Always false float comparisons
Joseph Rushton Wakeling via Digitalmars-d
digitalmars-d at puremagic.com
Mon May 16 03:19:49 PDT 2016
On Monday, 16 May 2016 at 09:54:51 UTC, Iain Buclaw wrote:
> On 16 May 2016 at 10:52, Ola Fosheim Grøstad via Digitalmars-d
> <digitalmars-d at puremagic.com> wrote:
>> On Monday, 16 May 2016 at 08:47:03 UTC, Iain Buclaw wrote:
>>>
>>> But you *didn't* request coercion to 32 bit floats.
>>> Otherwise you would have used 1.30f.
>>
>>
>> const float f = 1.3f;
>> float c = f;
>> assert(c*1.0 == f*1.0); // Fails! SHUTDOWN!
>>
>>
>
> Your still using doubles. Are you intentionally missing the
> point?
I think you're missing what Ola means when he's talking about
32-bit floats.
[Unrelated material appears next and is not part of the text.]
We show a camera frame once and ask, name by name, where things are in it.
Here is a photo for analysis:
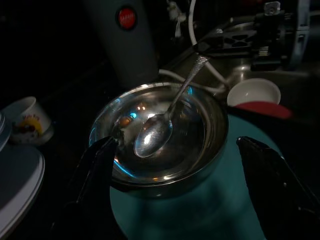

Of course when you multiply a float by a double
(here, 1.0) you promote it to a double; but you'd expect the
result to reflect the data available in the 32-bit float.
Whereas in Ola's example, the fact that `const float f` is known
at compile-time means that the apparent 32-bit precision is in
fact entirely ignored when doing the * 1.0 calculation.
In other words, Ola's expecting
float * double == float * double
but is getting something more like
float * double == double * double
or maybe even
float * double == real * real
... because of the way FP constants are treated at compile time.